Stock splits are all the rage this year, as some of the largest technology companies in the U.S. sought to make their stock prices more accessible to retail investors. When purchasing a single share in a company costs hundreds or even thousands of dollars, it can be a hurdle for those looking to make lower-level purchases and/or those without access to fractional shares.

While a stock split doesn't add any intrinsic value to the company executing it, creating the potential to attract new investors is a positive. Since the Nasdaq-100 technology index is currently trading in a bear market with a year-to-date loss of 27.1%, the little things can make all the difference.

The most recent stock split in the tech sector was completed by cybersecurity powerhouse Palo Alto Networks (PANW -0.38%). Its 3-for-1 split went into effect on Sept. 14, tripling the number of its shares in circulation and shrinking its price per share proportionally, from $548.88 to $183.75. While that alone isn't a reason to buy the stock, Wall Street is incredibly bullish on the company.

Stock splits: why they're popular

With its stock split, Palo Alto joined a high-profile club. Electric vehicle maker Tesla completed a 3-for-1 split in August, and both Amazon and Google parent company Alphabet completed 20-for-1 splits in the months prior to that.

Here's why that's big news for smaller investors. Purchasing a single share in each of the above companies before they split cost:

  • Palo Alto Networks: $548
  • Tesla: $891
  • Amazon: $2,447
  • Alphabet: $2,235

That's a total of $6,121. With the stock splits in effect, an investor can now buy one share in each of the four companies for a grand total of just $702. Of course, that investor owns a smaller slice of each company, but the point is that gaining exposure to these high-quality stocks is now far less cost-prohibitive.
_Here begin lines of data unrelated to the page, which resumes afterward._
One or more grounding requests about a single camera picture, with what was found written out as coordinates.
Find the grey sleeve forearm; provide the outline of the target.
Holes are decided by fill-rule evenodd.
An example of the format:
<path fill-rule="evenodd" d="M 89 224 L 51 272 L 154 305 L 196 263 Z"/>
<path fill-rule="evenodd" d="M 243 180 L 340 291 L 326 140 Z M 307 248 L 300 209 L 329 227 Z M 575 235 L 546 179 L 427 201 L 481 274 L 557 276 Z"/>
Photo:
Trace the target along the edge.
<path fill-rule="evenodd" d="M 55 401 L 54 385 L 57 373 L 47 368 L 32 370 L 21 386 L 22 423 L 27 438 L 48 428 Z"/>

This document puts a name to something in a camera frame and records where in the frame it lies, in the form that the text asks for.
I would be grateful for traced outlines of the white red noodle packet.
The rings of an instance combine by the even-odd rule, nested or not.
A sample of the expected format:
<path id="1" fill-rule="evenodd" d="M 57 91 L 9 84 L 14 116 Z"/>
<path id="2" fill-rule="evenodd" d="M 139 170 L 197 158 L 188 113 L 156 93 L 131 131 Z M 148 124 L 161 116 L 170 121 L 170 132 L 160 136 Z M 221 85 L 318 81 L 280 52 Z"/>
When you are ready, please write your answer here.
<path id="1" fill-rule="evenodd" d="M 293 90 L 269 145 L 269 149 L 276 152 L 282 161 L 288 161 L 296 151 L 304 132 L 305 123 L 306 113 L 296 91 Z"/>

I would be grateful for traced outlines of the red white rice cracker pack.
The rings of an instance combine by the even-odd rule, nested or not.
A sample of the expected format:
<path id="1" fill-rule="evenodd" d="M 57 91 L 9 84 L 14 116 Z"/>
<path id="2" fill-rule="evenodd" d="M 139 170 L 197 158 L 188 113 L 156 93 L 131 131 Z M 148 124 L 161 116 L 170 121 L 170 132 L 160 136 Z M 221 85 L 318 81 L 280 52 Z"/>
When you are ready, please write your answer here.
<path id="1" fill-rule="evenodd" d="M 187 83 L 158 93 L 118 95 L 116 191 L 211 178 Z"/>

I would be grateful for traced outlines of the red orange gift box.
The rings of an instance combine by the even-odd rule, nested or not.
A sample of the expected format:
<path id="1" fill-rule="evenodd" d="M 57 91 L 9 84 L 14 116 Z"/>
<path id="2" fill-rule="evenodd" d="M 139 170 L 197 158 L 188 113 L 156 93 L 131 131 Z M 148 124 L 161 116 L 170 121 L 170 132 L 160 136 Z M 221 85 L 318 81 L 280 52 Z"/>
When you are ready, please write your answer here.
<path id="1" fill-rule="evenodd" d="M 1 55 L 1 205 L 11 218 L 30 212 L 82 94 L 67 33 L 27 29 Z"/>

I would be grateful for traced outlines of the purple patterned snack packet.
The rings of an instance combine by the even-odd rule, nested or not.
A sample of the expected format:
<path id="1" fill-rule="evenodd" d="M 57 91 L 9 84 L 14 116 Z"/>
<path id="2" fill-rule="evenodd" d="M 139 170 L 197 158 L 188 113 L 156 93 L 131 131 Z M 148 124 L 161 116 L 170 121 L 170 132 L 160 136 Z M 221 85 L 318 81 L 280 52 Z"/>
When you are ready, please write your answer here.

Palo Alto Networks: a cybersecurity giant

Cybersecurity rapidly evolved over the last couple of decades to adapt to how companies now do business. It used to be as simple as installing security software to protect local networks. However, with the onset of cloud computing technology, companies now run more of their operations online, meaning the attack surface ballooned in size.
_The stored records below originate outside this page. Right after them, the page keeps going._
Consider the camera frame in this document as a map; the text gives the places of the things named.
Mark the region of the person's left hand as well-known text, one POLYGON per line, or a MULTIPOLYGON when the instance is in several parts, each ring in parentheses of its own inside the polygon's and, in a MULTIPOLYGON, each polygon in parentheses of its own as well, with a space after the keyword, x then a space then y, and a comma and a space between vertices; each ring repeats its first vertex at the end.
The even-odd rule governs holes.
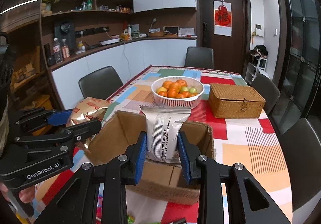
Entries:
MULTIPOLYGON (((10 202, 10 199, 8 197, 8 188, 3 183, 1 183, 0 189, 4 199, 10 202)), ((31 186, 27 189, 21 190, 18 194, 18 197, 23 203, 30 203, 35 198, 35 186, 31 186)))

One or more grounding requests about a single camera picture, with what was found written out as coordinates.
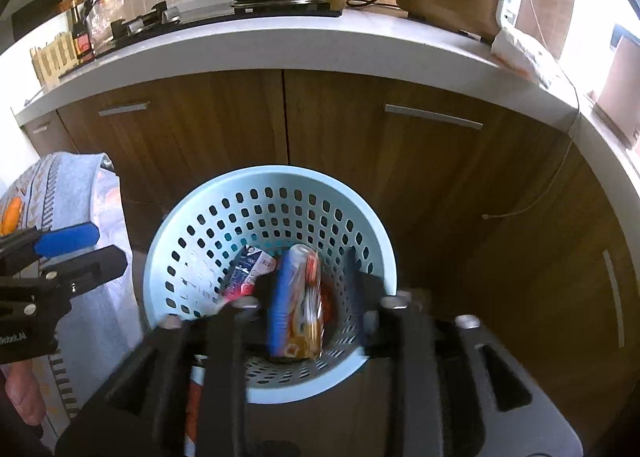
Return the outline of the person's left hand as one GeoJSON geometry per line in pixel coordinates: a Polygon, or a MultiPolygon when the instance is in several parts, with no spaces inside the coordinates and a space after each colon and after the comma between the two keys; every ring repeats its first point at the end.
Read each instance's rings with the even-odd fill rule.
{"type": "Polygon", "coordinates": [[[16,362],[6,365],[3,370],[6,377],[6,395],[26,425],[35,427],[46,417],[44,403],[38,380],[32,371],[32,361],[16,362]]]}

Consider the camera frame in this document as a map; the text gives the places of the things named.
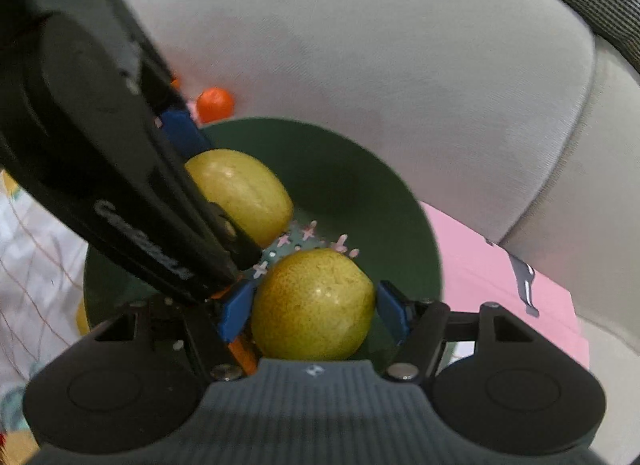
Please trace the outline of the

Palo Alto operates three main segments: enterprise security, cloud security, and security operations. Remarkably, 50% of the Forbes Global 2,000 companies use a product from all three categories. Palo Alto points to a number of factors driving take-up, including work-from-home being an ongoing trend (requiring more secure cloud networks) and regulators more harshly scrutinizing companies' commitments to cybersecurity, particularly when handling consumers' personal data.
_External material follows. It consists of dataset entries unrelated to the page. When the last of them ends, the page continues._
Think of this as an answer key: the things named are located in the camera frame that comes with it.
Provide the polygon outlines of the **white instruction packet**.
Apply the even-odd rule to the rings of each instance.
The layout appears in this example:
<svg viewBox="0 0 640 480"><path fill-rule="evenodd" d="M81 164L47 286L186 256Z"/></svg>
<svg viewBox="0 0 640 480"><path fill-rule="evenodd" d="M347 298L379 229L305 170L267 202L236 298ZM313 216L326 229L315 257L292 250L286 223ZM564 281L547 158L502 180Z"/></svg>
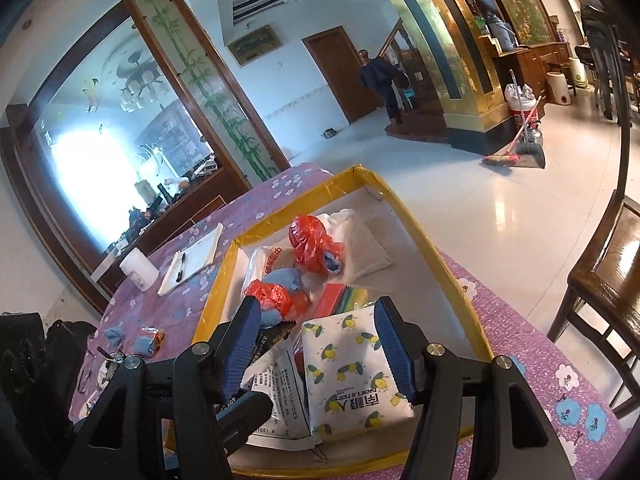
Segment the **white instruction packet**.
<svg viewBox="0 0 640 480"><path fill-rule="evenodd" d="M270 419L250 435L249 445L299 452L318 444L311 432L305 388L295 365L292 341L280 340L250 364L242 386L265 393L273 404Z"/></svg>

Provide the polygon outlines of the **black snack packet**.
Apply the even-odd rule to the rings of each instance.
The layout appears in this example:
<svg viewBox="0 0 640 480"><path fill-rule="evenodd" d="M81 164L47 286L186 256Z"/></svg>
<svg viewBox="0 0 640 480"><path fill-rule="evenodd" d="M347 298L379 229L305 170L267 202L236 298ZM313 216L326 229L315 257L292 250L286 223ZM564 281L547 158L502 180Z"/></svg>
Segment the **black snack packet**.
<svg viewBox="0 0 640 480"><path fill-rule="evenodd" d="M275 326L261 327L258 330L255 348L252 357L250 358L250 364L258 361L281 340L288 339L295 326L295 321L282 321Z"/></svg>

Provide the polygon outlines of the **lemon print tissue pack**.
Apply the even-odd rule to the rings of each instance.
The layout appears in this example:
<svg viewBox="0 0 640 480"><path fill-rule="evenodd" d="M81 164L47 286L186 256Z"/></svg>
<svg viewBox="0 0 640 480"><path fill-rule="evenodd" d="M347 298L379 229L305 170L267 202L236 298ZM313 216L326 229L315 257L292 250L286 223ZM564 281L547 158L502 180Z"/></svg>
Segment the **lemon print tissue pack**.
<svg viewBox="0 0 640 480"><path fill-rule="evenodd" d="M303 324L311 432L340 440L413 419L375 329L371 306Z"/></svg>

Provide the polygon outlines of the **small red bag blue sock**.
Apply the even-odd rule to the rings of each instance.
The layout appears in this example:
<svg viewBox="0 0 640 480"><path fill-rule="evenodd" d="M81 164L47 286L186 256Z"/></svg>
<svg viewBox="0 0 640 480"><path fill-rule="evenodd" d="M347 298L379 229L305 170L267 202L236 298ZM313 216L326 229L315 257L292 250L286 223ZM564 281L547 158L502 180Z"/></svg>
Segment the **small red bag blue sock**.
<svg viewBox="0 0 640 480"><path fill-rule="evenodd" d="M265 328L282 322L296 322L311 305L303 288L302 274L295 268L274 270L256 278L245 287L244 295L259 302L262 327Z"/></svg>

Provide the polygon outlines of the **colourful bags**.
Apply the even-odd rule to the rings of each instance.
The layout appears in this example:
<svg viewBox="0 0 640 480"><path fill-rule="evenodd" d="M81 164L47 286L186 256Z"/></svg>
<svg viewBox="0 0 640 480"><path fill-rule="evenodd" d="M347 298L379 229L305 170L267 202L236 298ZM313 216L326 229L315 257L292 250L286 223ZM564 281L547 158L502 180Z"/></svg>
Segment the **colourful bags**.
<svg viewBox="0 0 640 480"><path fill-rule="evenodd" d="M329 283L309 313L310 318L326 318L364 308L369 303L369 291L363 287Z"/></svg>

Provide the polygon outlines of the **large red plastic bag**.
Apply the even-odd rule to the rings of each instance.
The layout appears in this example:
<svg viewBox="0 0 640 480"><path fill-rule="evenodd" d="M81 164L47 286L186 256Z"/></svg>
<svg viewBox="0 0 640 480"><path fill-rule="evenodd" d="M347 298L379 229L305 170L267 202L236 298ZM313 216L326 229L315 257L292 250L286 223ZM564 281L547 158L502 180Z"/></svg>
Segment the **large red plastic bag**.
<svg viewBox="0 0 640 480"><path fill-rule="evenodd" d="M328 233L315 216L301 214L288 227L294 259L314 274L337 275L343 271L345 246Z"/></svg>

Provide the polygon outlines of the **white towel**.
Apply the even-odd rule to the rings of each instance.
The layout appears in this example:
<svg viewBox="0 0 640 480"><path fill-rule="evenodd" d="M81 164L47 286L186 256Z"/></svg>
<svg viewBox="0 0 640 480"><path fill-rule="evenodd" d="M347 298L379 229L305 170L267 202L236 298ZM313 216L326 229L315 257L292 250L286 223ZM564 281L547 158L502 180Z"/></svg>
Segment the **white towel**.
<svg viewBox="0 0 640 480"><path fill-rule="evenodd" d="M344 245L344 266L340 274L344 283L355 283L393 263L356 211L342 209L334 214L319 214L318 219L332 240Z"/></svg>

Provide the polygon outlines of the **blue orange cloth pack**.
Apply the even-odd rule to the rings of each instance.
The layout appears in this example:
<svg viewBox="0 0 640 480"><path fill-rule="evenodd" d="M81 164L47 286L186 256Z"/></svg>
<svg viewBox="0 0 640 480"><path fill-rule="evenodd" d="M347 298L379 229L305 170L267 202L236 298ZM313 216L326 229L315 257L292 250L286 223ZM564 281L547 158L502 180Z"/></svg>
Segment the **blue orange cloth pack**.
<svg viewBox="0 0 640 480"><path fill-rule="evenodd" d="M151 359L160 350L165 332L157 327L144 326L134 337L131 353L145 359Z"/></svg>

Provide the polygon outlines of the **yellow taped cardboard tray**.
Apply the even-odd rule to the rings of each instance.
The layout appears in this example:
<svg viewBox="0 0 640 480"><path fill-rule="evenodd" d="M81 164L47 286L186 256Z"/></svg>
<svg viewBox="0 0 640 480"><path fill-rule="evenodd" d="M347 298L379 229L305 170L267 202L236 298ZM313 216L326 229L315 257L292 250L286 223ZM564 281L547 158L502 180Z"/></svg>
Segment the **yellow taped cardboard tray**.
<svg viewBox="0 0 640 480"><path fill-rule="evenodd" d="M294 264L288 227L305 214L343 244L344 268L297 269L307 301L290 312L292 333L245 376L273 400L270 421L231 456L233 472L247 477L367 474L406 459L419 412L398 390L374 326L382 297L457 356L492 357L447 263L383 179L360 166L330 174L299 165L230 206L196 340L232 318L250 283Z"/></svg>

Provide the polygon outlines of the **black bag on seat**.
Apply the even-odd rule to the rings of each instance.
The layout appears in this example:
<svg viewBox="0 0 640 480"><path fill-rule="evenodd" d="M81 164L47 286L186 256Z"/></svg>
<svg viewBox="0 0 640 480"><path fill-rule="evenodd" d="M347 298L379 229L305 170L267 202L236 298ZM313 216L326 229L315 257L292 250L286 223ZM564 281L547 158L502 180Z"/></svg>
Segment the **black bag on seat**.
<svg viewBox="0 0 640 480"><path fill-rule="evenodd" d="M68 411L96 328L1 315L1 477L57 479L75 440Z"/></svg>

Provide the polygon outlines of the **wooden chair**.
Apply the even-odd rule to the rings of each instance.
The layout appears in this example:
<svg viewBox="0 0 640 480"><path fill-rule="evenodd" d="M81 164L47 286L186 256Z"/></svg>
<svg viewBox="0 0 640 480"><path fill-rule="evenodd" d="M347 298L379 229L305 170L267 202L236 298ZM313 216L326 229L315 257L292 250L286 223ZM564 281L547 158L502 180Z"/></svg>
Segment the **wooden chair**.
<svg viewBox="0 0 640 480"><path fill-rule="evenodd" d="M620 375L610 403L617 418L639 408L639 204L626 195L631 152L631 116L615 20L599 0L582 0L582 22L603 37L618 99L620 162L616 188L582 255L567 277L567 288L547 338L557 341L567 326L588 339Z"/></svg>

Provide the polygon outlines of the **wooden counter with clutter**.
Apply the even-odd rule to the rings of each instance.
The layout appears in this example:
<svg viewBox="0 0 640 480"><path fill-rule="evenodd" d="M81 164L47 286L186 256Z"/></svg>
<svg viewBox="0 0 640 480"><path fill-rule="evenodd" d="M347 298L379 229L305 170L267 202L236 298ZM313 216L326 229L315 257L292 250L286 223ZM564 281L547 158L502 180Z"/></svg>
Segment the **wooden counter with clutter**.
<svg viewBox="0 0 640 480"><path fill-rule="evenodd" d="M121 255L115 258L115 261L98 279L98 284L109 294L114 294L116 288L125 279L119 263L131 248L138 248L149 257L163 244L249 190L249 186L241 184L236 177L232 176L232 171L224 167L191 184L190 188L180 193L177 199L157 219L148 224Z"/></svg>

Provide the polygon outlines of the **broom and dustpan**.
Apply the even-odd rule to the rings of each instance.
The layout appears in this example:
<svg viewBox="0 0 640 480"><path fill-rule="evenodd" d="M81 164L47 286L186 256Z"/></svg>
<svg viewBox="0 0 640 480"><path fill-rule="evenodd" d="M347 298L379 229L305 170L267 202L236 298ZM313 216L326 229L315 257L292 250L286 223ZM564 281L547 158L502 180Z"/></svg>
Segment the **broom and dustpan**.
<svg viewBox="0 0 640 480"><path fill-rule="evenodd" d="M533 89L527 84L522 86L518 84L513 70L510 70L510 75L508 95L515 98L516 117L520 120L518 131L504 148L485 156L482 164L493 167L544 169L547 166L547 159L544 154L544 136L539 128L540 98L536 98Z"/></svg>

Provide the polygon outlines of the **brown wooden door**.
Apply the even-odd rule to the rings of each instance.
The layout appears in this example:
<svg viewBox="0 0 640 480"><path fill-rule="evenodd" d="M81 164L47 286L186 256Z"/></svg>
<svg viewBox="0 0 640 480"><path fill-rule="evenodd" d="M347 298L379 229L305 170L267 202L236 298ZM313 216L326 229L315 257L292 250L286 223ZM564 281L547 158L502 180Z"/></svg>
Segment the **brown wooden door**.
<svg viewBox="0 0 640 480"><path fill-rule="evenodd" d="M303 44L350 124L378 109L380 100L360 81L360 58L342 26L308 36Z"/></svg>

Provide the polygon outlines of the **person in dark jacket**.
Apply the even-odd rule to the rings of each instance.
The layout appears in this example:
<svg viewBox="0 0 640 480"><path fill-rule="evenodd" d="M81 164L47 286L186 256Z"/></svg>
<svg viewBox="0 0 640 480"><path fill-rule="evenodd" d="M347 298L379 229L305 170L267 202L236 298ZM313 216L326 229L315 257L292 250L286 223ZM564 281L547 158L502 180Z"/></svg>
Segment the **person in dark jacket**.
<svg viewBox="0 0 640 480"><path fill-rule="evenodd" d="M399 82L400 88L405 88L408 84L406 75L398 70L385 58L377 56L371 58L367 50L358 51L361 67L359 78L361 83L371 89L383 102L387 116L396 125L402 124L402 116L394 91L394 83Z"/></svg>
This evolution has led to an acceleration in Palo Alto's revenue growth -- an impressive feat for a company of its size.

A chart of Palo Alto Networks' growing annual revenue.

But the future might be even brighter because Palo Alto grew its remaining performance obligations (RPOs) by a whopping 40% in the fourth quarter of fiscal 2022 to $8.2 billion. RPOs are expected to eventually convert into revenue, signaling that faster growth could be on the horizon.

Wall Street is bullish on Palo Alto stock

The Wall Street Journal tracks 36 analysts covering Palo Alto Networks stock. Of the group, 29 (80%) gave it the highest possible buy rating. Of the remaining seven, two have an overweight rating (bullish), and five are neutral -- not a single analyst recommends selling.

Beyond Palo Alto's stellar operating performance, analysts are generally quite bullish on the cybersecurity industry as a whole -- and for a good reason. Wall Street investment bank Morgan Stanley recently surveyed top corporate Chief Information Officers, who voted cybersecurity the least likely cost they'd cut back on even in a recession.

Businesses large and small will continue shifting their operations online, so cybersecurity is an inevitable expense for the majority of them. While Palo Alto isn't the only provider growing at a strong pace despite the broader economic slowdown, it's a global leader and one of the highest-quality picks for investors seeking industry exposure.